I’m starting this thread in response to Monthly LLVM libc meeting - #6 by michaelrj-google (I can’t attend the meeting so let’s discuss this in an RFC)
- -ffreestanding
- Need to talk to Guillaume (gchatelet)
- The original reason for the flag was to avoid the compiler calling builtin memcpy inside memcpy
- -fno-builtin prevents the memcpy inlining, but it also prevents inlining in later, and also causes issues with LTO
- LTO and inlining are very important in GPU builds, but also anyone else who is building from source
- Original patch: D74162 [Inliner] Inlining should honor nobuiltin attributes
- It would be nice to have a reproducer so it can be checked if the problem is fixed
I totally agree that these options ( -ffreestanding
/ -fno-builtin
) prevent almost all inlining possibilities between application code and the libc. This is not desirable in the long run.

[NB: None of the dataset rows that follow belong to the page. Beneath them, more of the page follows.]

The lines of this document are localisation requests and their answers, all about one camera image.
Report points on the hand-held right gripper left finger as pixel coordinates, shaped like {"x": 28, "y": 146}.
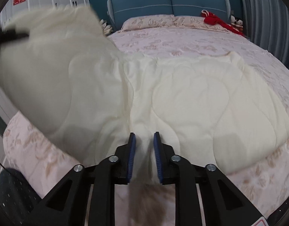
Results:
{"x": 132, "y": 157}

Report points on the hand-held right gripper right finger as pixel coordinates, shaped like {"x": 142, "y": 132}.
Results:
{"x": 157, "y": 157}

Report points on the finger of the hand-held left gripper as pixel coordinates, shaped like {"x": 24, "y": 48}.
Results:
{"x": 8, "y": 35}

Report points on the cream quilted coat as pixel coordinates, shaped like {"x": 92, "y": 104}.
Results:
{"x": 182, "y": 98}

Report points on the pile of beige cloths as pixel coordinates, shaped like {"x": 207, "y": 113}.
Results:
{"x": 106, "y": 27}

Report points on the bed with pink floral cover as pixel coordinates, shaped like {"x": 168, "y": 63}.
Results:
{"x": 182, "y": 42}

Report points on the pink floral pillow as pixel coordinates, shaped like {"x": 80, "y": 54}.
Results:
{"x": 146, "y": 22}
{"x": 194, "y": 23}

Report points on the blue upholstered headboard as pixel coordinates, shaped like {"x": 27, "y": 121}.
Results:
{"x": 144, "y": 3}

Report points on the red garment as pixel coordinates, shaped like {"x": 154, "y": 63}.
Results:
{"x": 217, "y": 21}

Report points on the plush doll in red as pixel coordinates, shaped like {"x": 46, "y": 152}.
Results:
{"x": 239, "y": 23}

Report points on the white plush toy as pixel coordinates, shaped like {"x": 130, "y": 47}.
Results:
{"x": 234, "y": 20}

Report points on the grey curtain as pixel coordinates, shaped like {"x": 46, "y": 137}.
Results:
{"x": 264, "y": 14}

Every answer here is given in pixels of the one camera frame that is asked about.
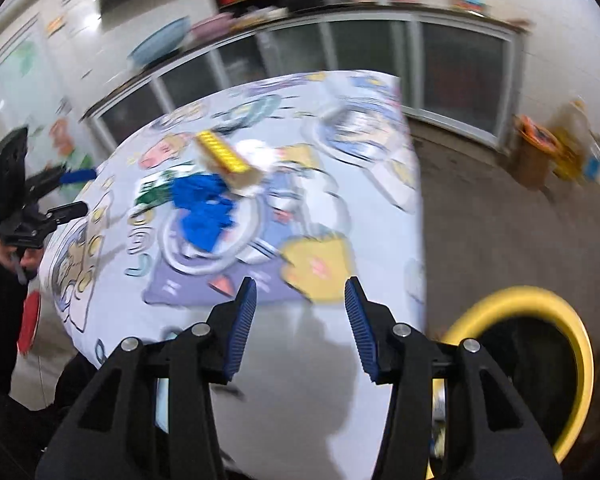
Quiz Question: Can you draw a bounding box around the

Now, the concern about the compiler turning memcpy
code into a call to memcpy
is not restricted to this particular function. The compiler is allowed to turn all code that looks like a libc function into a call to that function
e.g. GCC turning custom mystrlen
into a call to strlen
We can improve on the current situation though : -ffreestanding
implies -fno-builtin
which really prevents all optimizations.
For the production version of libc we can remove -ffreestanding
and use finer grain -fno-builtin-function
flag. That is, use -fno-builtin-memcpy
when compiling libc.src.string.memcpy
, use -fno-builtin-strlen
when compiling libc.src.string.strlen
and so on and so forth. This still prevents a lot of inlining possibilities but it’s a first step.
When the compiler is clang
, we can be even more specific and apply an attribute on specific functions when we know its body is subject to libc delegation. This would only work for clang
though but it’s a much more precise tool; effectively preventing inlining only for a handful of problematic functions.
Let’s look at a contrived example to see what I mean. The following function would need to be compiled with -fno-builtin-memset
void libc_memset(const char* ptr, char value, size_t size) {
for(size_t i=0; i < size; ++i)
ptr[i] = value;
}
But this could be rewritten into
void libc_memset_loop(const char* ptr, char value, size_t size) __attribute__((no_builtin("memset"))) {
for(size_t i=0; i < size; ++i)
ptr[i] = value;
}
void libc_memset(const char* ptr, char value, size_t size) {
if(size == 0) return;
libc_memset_loop(ptr, value, size);
}
With this second version, PGO and LTO would be able to inline the zero size shortcut at the call site if deemed necessary.
Additionally, for the specific case of memcpy
when __builtin_memcpy_inline
is available, the compiler will not be able to recognize the memcpy
semantics so we could drop the -fno-builtin-memcpy
completely.
Now, for integration tests I think it’s still important to use -ffreestanding
to make sure we don’t accidentally depend on hosted features.